Directions
Write out all the data verbatim. Skip images.

BEGIN Provided data

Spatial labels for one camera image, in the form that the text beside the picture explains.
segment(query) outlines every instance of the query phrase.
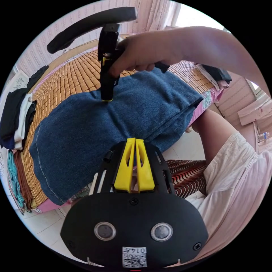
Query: denim fabric
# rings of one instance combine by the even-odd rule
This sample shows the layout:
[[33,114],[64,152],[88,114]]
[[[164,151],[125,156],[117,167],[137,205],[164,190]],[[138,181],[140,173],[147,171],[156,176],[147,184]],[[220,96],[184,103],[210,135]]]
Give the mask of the denim fabric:
[[162,152],[183,134],[202,96],[159,69],[120,78],[110,103],[100,91],[75,94],[41,121],[30,146],[45,195],[61,205],[92,182],[105,153],[136,137]]

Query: pink bedsheet
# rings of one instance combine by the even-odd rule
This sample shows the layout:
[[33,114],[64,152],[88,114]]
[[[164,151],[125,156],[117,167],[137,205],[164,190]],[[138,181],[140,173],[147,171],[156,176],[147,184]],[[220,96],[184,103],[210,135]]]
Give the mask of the pink bedsheet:
[[191,122],[189,123],[189,126],[214,102],[218,102],[221,98],[223,93],[223,90],[217,91],[215,87],[212,87],[207,92],[204,92],[202,94],[204,100],[201,101],[201,103],[197,106],[193,113],[193,117],[191,119]]

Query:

END Provided data

Expected answer
Spatial labels for one camera image, in the form that the text beside the picture explains.
segment(query) outlines every instance of the query phrase.
Query: denim fabric
# rings of one instance combine by the even-odd rule
This sample shows the layout:
[[33,114],[64,152],[88,114]]
[[[164,151],[125,156],[117,167],[137,205],[164,190]],[[138,181],[140,173],[147,171],[156,176],[147,184]],[[220,96],[184,103],[210,135]]]
Give the mask of the denim fabric:
[[162,152],[183,134],[202,96],[159,69],[120,78],[110,103],[100,91],[75,94],[41,121],[30,146],[45,195],[61,205],[92,182],[105,153],[136,137]]

Query: pink bedsheet
# rings of one instance combine by the even-odd rule
This sample shows the layout:
[[33,114],[64,152],[88,114]]
[[[164,151],[125,156],[117,167],[137,205],[164,190]],[[138,181],[140,173],[147,171],[156,176],[147,184]],[[220,96],[184,103],[210,135]]]
Give the mask of the pink bedsheet:
[[191,122],[189,123],[189,126],[214,102],[218,102],[221,98],[223,93],[223,90],[217,91],[215,87],[212,87],[207,92],[204,92],[202,94],[204,100],[201,101],[201,103],[197,106],[193,113],[193,117],[191,119]]

Query:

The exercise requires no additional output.